● **WORK TASK**
Could you output, exactly and with nothing else, every line from the one that contains "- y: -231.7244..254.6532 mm" through the last line of the listing below?
━━━━━ MATERIAL PROVIDED ━━━━━
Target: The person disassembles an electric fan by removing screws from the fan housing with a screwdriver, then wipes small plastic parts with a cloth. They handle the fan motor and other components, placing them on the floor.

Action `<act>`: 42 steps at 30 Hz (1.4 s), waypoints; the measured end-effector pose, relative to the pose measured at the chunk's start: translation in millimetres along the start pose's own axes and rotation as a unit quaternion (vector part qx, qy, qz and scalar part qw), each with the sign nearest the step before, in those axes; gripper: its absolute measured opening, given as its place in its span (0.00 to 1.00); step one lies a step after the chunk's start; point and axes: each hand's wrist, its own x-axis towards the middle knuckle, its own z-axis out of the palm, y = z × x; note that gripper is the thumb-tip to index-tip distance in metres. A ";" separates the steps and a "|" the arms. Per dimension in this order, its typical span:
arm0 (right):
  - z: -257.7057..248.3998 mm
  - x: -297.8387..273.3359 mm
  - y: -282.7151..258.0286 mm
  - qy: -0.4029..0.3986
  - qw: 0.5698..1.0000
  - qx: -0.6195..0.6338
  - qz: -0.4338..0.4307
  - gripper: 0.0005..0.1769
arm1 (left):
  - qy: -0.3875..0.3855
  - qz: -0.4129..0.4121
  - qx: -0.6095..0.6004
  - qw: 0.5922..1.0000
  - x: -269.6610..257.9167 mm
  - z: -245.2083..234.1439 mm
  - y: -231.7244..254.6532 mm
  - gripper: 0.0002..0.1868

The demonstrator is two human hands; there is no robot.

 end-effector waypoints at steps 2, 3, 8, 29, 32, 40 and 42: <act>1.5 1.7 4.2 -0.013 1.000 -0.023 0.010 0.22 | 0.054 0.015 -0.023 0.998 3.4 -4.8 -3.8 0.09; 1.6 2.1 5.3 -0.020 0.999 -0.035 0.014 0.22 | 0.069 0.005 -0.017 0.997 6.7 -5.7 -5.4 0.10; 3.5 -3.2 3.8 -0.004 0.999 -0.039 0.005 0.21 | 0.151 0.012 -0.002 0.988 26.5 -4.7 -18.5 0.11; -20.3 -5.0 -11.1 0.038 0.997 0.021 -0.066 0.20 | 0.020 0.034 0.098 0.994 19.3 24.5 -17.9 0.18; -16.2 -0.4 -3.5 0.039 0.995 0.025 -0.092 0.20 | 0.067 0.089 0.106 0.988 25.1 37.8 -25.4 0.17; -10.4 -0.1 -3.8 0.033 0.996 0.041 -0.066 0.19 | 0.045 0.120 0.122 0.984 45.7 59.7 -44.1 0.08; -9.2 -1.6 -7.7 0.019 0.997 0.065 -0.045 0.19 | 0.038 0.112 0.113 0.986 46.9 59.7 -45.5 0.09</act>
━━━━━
● **ANSWER**
  - y: -231.7244..254.6532 mm
  - gripper: 0.0002..0.1868

The demonstrator is two human hands; there is no robot.

 end-effector waypoints at steps 2, 3, 8, 29, 32, 40 and 42: <act>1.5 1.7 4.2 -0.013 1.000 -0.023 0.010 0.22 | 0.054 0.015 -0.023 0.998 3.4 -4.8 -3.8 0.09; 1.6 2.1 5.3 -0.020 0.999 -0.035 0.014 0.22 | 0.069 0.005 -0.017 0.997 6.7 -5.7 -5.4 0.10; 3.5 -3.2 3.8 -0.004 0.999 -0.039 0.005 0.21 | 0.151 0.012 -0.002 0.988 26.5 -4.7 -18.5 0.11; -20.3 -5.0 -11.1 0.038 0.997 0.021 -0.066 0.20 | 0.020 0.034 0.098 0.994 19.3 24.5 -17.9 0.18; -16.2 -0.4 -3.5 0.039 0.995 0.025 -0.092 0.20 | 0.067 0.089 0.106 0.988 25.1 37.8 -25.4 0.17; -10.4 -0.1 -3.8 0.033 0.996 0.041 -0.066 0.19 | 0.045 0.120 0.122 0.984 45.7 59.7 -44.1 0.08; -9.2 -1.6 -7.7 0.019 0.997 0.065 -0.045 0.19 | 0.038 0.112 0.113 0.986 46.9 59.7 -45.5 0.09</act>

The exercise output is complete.